Le WTI se négociait près de 73,10 $US mercredi, en hausse de 1,48 % sur la séance, alors que les marchés réévaluaient le risque sur l’offre énergétique après une détérioration de la situation géopolitique au Moyen-Orient. Le président américain Donald Trump a déclaré que le protocole d’entente avec l’Iran visant à mettre fin au conflit était caduc et, s’exprimant au sommet de l’OTAN, a ajouté qu’il ne souhaitait plus de négociations après des attaques contre des navires commerciaux transitant par le détroit d’Ormuz.

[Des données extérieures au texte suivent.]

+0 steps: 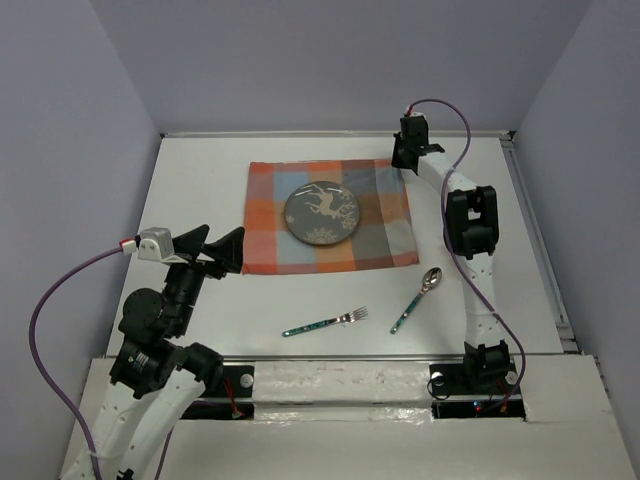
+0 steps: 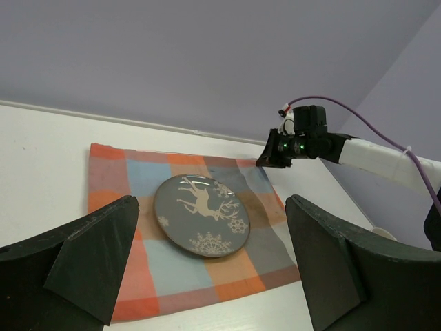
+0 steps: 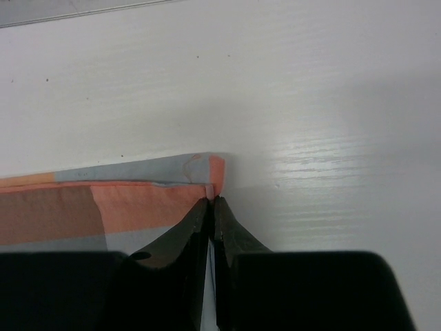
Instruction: Set the dinner table for one person
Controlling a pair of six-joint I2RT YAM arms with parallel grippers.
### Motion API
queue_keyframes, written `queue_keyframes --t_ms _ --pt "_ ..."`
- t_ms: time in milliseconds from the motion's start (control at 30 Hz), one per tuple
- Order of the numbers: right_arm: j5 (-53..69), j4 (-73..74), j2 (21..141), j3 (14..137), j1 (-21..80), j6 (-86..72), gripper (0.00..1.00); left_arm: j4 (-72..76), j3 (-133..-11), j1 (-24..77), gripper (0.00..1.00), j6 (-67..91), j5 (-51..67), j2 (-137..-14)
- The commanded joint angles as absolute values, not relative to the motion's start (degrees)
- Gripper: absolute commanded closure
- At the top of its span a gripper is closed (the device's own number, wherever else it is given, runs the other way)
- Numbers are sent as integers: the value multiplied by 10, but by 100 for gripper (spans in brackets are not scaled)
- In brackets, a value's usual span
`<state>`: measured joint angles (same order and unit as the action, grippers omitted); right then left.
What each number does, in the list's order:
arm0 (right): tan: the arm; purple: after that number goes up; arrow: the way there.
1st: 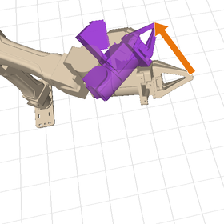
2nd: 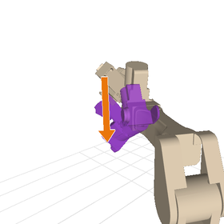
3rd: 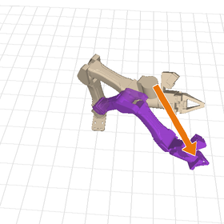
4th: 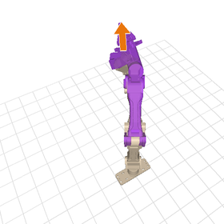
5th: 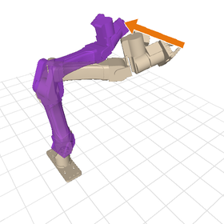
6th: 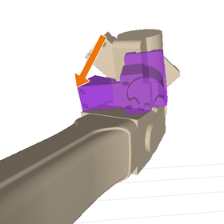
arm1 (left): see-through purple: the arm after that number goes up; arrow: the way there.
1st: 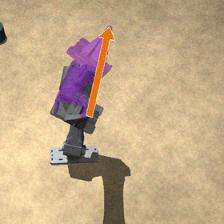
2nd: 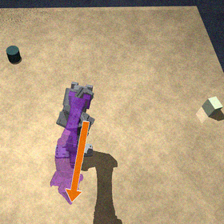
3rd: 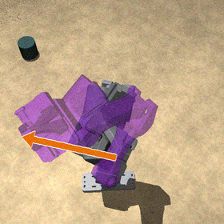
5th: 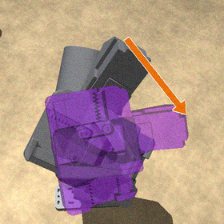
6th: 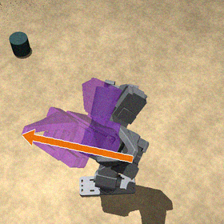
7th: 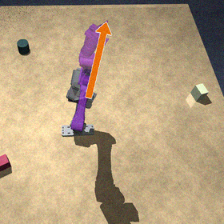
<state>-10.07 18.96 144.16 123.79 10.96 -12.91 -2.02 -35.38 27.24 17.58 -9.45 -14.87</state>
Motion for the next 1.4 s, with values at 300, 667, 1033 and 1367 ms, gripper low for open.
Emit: queue_keyframes --t_ms 300,667,1033,1367 --pt "-151 149 1441 1261 109 -100 77 4 -359 266 1 164 -86 -159" --pt "-99 148 1317 1189 109 -130 42 9 -359 264 1 164 -77 -156" --pt "-250 72 839 640 109 -255 49 7 -360 288 1 166 -75 -115" --pt "-352 142 686 507 69 -264 50 4 -361 321 1 167 -86 -87"
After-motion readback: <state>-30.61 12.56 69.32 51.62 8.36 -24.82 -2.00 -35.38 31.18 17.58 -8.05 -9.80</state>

Les tensions se sont accrues après que le CENTCOM a indiqué avoir frappé des infrastructures militaires iraniennes en réponse aux attaques de Téhéran contre plusieurs navires dans le détroit d’Ormuz, un corridor qui transporte environ un cinquième de l’offre mondiale de pétrole, ravivant les craintes de perturbations. ING a souligné des prix plus fermes liés aux tensions dans le golfe Persique et la décision des États-Unis de révoquer une licence temporaire autorisant certaines ventes de pétrole iranien; la banque a aussi cité le recul des stocks américains de brut et de produits raffinés, ainsi que de nouvelles attaques visant des raffineries russes. BNY a indiqué que les marchés financiers deviennent plus fragiles à mesure que s’estompent les attentes d’un retour rapide à la normale du trafic maritime dans le détroit d’Ormuz, le prix du brut devant influencer la probabilité que le conflit se traduise par des perturbations plus larges sur les marchés.
Réactions du marché pétrolier et stratégies de volatilité
Nous observons que le marché pétrolier réagit fortement à l’échec des discussions États-Unis–Iran. La préoccupation immédiate est le détroit d’Ormuz, un point d’étranglement crucial pour l’approvisionnement mondial. Dans ce contexte, l’indice de volatilité du pétrole brut de la CBOE (OVX) a bondi au-delà de 45, son plus haut niveau ce trimestre, ce qui traduit une nervosité marquée des opérateurs.
Compte tenu de cette fragilité, nous estimons que les stratégies longues en volatilité sont prudentes. L’achat d’options, comme des straddles échéance août ou septembre 2026, pourrait être efficace. Cette approche permet aux opérateurs de profiter d’un mouvement de prix important, qu’il s’agisse d’un bond en cas de nouvelle escalade ou d’un repli si les tensions s’apaisent de façon inattendue.
Se positionner sur des mouvements directionnels et dynamique de la courbe des contrats à terme
Pour ceux qui ont un biais directionnel, nous nous positionnons en faveur de prix plus élevés en achetant des options d’achat (calls) avec des prix d’exercice dans une fourchette de 80 à 85 $US. Le dernier rapport de l’EIA a confirmé une baisse des stocks de brut américains plus importante que prévu, de 4,2 millions de barils, resserrant le portrait de l’offre même avant d’éventuelles perturbations. La situation rappelle les attaques par drones de 2019 contre des installations saoudiennes, qui avaient provoqué un bond temporaire mais marqué des prix.
Nous surveillons aussi de près la courbe des contrats à terme, puisque le contrat du mois rapproché se renforce nettement par rapport aux échéances plus lointaines. L’écart WTI août–septembre 2026 s’est déjà creusé à plus de 1,50 $US en déport (backwardation), ce qui reflète une demande pressante pour une offre immédiate. Cette structure suggère que conserver des positions longues sur les contrats à terme du mois rapproché pourrait être plus rentable que sur des contrats à échéance différée.